**ASSIGNMENT**
Everything from the line containing "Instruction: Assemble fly" to the close of the listing below should be retyped exactly, and nothing before it.

**SOURCE MATERIAL**

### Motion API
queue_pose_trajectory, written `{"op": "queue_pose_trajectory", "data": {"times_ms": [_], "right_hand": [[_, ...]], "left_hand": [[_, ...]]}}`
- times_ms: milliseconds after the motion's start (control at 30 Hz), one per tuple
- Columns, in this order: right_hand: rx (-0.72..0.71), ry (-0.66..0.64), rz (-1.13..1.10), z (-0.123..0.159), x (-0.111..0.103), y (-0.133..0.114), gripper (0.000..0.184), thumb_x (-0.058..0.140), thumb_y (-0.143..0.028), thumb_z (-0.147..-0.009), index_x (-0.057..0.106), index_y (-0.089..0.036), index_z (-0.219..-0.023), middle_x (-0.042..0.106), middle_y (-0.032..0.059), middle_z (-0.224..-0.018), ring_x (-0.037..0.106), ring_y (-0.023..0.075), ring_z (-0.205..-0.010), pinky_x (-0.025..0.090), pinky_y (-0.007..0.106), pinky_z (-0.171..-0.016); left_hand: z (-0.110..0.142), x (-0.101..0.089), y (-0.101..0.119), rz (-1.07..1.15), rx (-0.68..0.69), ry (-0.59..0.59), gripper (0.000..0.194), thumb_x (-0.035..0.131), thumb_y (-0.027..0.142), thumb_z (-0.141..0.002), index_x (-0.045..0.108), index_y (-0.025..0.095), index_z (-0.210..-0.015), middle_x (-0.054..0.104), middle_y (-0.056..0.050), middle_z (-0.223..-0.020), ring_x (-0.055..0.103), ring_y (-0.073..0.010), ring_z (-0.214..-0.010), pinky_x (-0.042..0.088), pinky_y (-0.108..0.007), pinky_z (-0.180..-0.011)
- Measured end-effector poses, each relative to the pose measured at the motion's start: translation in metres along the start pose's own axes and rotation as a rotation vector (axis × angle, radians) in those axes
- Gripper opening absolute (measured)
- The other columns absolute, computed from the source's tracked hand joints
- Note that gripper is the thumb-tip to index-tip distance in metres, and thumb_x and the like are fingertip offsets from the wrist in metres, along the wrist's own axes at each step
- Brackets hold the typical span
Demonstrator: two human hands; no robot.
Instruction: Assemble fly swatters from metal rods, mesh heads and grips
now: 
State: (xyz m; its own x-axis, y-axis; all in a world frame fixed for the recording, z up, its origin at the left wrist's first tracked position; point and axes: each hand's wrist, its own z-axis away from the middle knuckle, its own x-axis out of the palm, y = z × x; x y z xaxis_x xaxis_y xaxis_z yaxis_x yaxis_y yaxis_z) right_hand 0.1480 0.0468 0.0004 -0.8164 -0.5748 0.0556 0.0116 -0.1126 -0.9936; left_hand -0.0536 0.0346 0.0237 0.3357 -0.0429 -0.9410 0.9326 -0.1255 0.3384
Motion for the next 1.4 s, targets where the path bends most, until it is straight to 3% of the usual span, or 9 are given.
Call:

**SOLUTION**
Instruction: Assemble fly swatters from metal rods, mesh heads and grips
now: 
State: (xyz m; its own x-axis, y-axis; all in a world frame fixed for the recording, z up, its origin at the left wrist's first tracked position; point and axes: each hand's wrist, its own z-axis away from the middle knuckle, its own x-axis out of the palm, y = z × x; x y z xaxis_x xaxis_y xaxis_z yaxis_x yaxis_y yaxis_z) right_hand 0.1480 0.0468 0.0004 -0.8164 -0.5748 0.0556 0.0116 -0.1126 -0.9936; left_hand -0.0536 0.0346 0.0237 0.3357 -0.0429 -0.9410 0.9326 -0.1255 0.3384
Motion for the next 1.4 s, targets where the path bends most, until it is straight to 3% of the usual span, or 9 are given.
Call:

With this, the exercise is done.